### PROBLEM DETAILS:
An exact copy of all the data is required, with pictures left out.

### DATA SHOWN:
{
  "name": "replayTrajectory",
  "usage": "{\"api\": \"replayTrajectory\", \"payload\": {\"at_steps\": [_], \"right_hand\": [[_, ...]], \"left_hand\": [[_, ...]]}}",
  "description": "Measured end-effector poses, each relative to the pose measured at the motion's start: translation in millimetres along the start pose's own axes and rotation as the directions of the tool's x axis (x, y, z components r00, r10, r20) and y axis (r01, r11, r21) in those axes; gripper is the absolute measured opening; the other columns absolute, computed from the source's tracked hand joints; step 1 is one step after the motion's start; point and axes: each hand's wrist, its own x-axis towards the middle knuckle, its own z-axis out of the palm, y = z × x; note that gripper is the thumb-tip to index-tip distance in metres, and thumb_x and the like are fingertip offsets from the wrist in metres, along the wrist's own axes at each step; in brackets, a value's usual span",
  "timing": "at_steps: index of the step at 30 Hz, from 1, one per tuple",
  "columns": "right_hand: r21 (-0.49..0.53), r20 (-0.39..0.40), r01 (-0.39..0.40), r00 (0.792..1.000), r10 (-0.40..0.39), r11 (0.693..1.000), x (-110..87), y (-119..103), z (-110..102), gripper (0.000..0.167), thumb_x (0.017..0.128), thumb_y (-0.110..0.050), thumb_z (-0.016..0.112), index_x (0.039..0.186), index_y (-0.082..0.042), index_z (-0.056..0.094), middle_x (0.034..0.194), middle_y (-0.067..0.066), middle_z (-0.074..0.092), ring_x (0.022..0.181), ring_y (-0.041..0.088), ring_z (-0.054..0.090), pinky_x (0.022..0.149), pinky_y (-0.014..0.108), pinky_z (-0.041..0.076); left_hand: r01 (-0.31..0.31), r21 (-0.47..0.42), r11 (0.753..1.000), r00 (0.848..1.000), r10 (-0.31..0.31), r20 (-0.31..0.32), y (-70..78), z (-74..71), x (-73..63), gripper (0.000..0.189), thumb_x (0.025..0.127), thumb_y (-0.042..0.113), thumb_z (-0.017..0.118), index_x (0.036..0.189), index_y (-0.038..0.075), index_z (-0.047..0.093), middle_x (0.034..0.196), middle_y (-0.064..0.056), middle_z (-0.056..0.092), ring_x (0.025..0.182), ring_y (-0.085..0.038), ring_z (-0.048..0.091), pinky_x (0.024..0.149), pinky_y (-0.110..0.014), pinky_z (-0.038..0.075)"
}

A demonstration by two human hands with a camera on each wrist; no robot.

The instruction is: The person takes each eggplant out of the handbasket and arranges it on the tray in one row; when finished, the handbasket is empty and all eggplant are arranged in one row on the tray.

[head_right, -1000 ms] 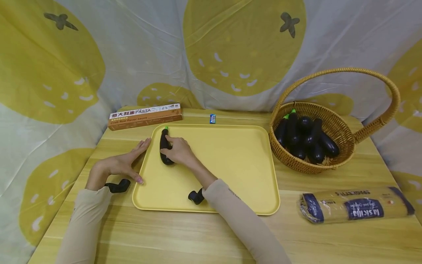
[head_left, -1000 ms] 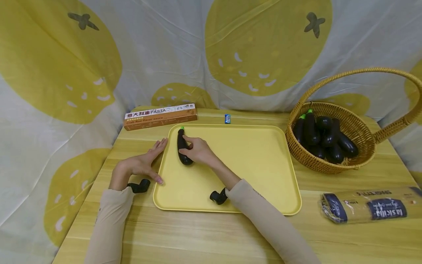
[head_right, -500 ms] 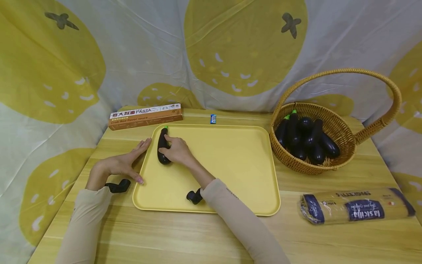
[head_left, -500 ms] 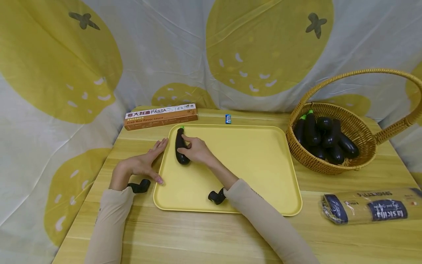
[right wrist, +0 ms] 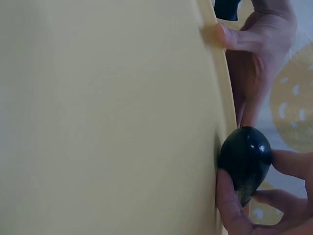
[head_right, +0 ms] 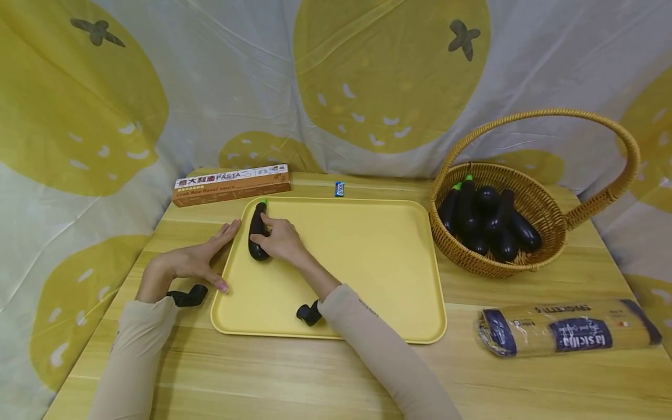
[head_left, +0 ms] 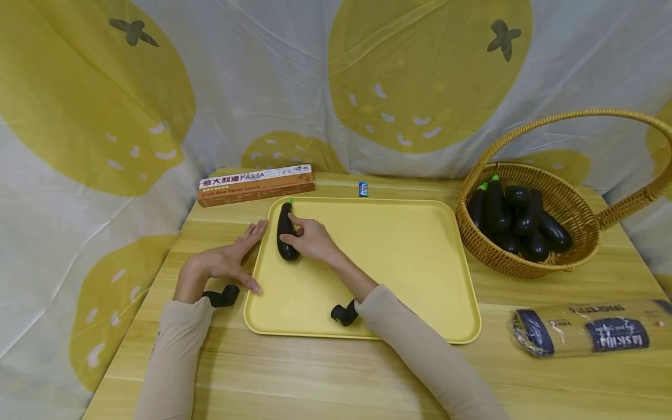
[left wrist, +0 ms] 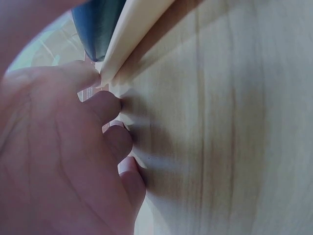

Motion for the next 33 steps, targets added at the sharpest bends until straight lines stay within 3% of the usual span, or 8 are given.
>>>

### ANSWER BOX:
{
  "name": "replayTrajectory",
  "usage": "{\"api\": \"replayTrajectory\", \"payload\": {\"at_steps\": [_], \"right_hand\": [[_, ...]], \"left_hand\": [[_, ...]]}}",
  "description": "Measured end-effector poses, each relative to the pose measured at the motion's start: translation in millimetres along the start pose's own axes and rotation as the directions of the tool's x axis (x, y, z components r00, r10, r20) and y axis (r01, r11, r21) in those axes; gripper is the absolute measured opening; the other columns absolute, computed from the source's tracked hand joints; step 1 is one step after the motion's start; point and axes: each hand's wrist, its own x-axis towards the middle knuckle, its own z-axis out of the palm, y = z × x; note that gripper is the thumb-tip to index-tip distance in metres, and thumb_x and the like are fingertip offsets from the wrist in metres, along the wrist's own axes at each step; in brackets, a value's usual span",
  "timing": "at_steps: index of the step at 30 Hz, from 1, one per tuple",
  "columns": "right_hand: r21 (-0.49..0.53), r20 (-0.39..0.40), r01 (-0.39..0.40), r00 (0.792..1.000), r10 (-0.40..0.39), r11 (0.693..1.000), x (-110..87), y (-119..103), z (-110..102), gripper (0.000..0.167), thumb_x (0.017..0.128), thumb_y (-0.110..0.050), thumb_z (-0.016..0.112), index_x (0.039..0.186), index_y (-0.082..0.042), index_z (-0.056..0.094), middle_x (0.034..0.194), middle_y (-0.067..0.066), middle_z (-0.074..0.092), ring_x (0.022..0.181), ring_y (-0.041..0.088), ring_z (-0.054..0.090), pinky_x (0.022..0.149), pinky_y (-0.014..0.108), pinky_z (-0.041..0.076); left_hand: r01 (-0.31..0.31), r21 (-0.47..0.42), r11 (0.753..1.000), r00 (0.848..1.000), r10 (-0.31..0.31), r20 (-0.31..0.32), y (-70..78), z (-74..71), x (-73..63), gripper (0.000..0.189), thumb_x (0.025..0.127), thumb_y (-0.042..0.113), thumb_z (-0.017..0.118), index_x (0.036..0.189), index_y (-0.038..0.075), index_z (-0.047..0.093), middle_x (0.034..0.196), middle_y (-0.064..0.056), middle_z (-0.056..0.092), ring_x (0.025..0.182), ring_y (-0.085..0.038), ring_z (-0.048..0.091), pinky_x (0.024..0.149), pinky_y (-0.110..0.014), pinky_z (-0.038..0.075)"
}

A demonstration by two human hands with a camera on each wrist; no robot.

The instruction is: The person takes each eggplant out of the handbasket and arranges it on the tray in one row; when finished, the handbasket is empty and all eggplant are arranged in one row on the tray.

[head_right, -1000 ms] 
[head_left, -1000 ms] 
[head_right, -500 ms] 
[head_left, -500 ms] 
[right wrist, +0 ms] 
[head_right, +0 ms] 
[head_left, +0 ms] 
[left wrist, +0 ms] 

Motion for the next 33 steps, targets added at the sharpest bends until straight lines stay within 3% of the usual span, or 8 are given.
>>>

Nothing further is needed to complete this exercise.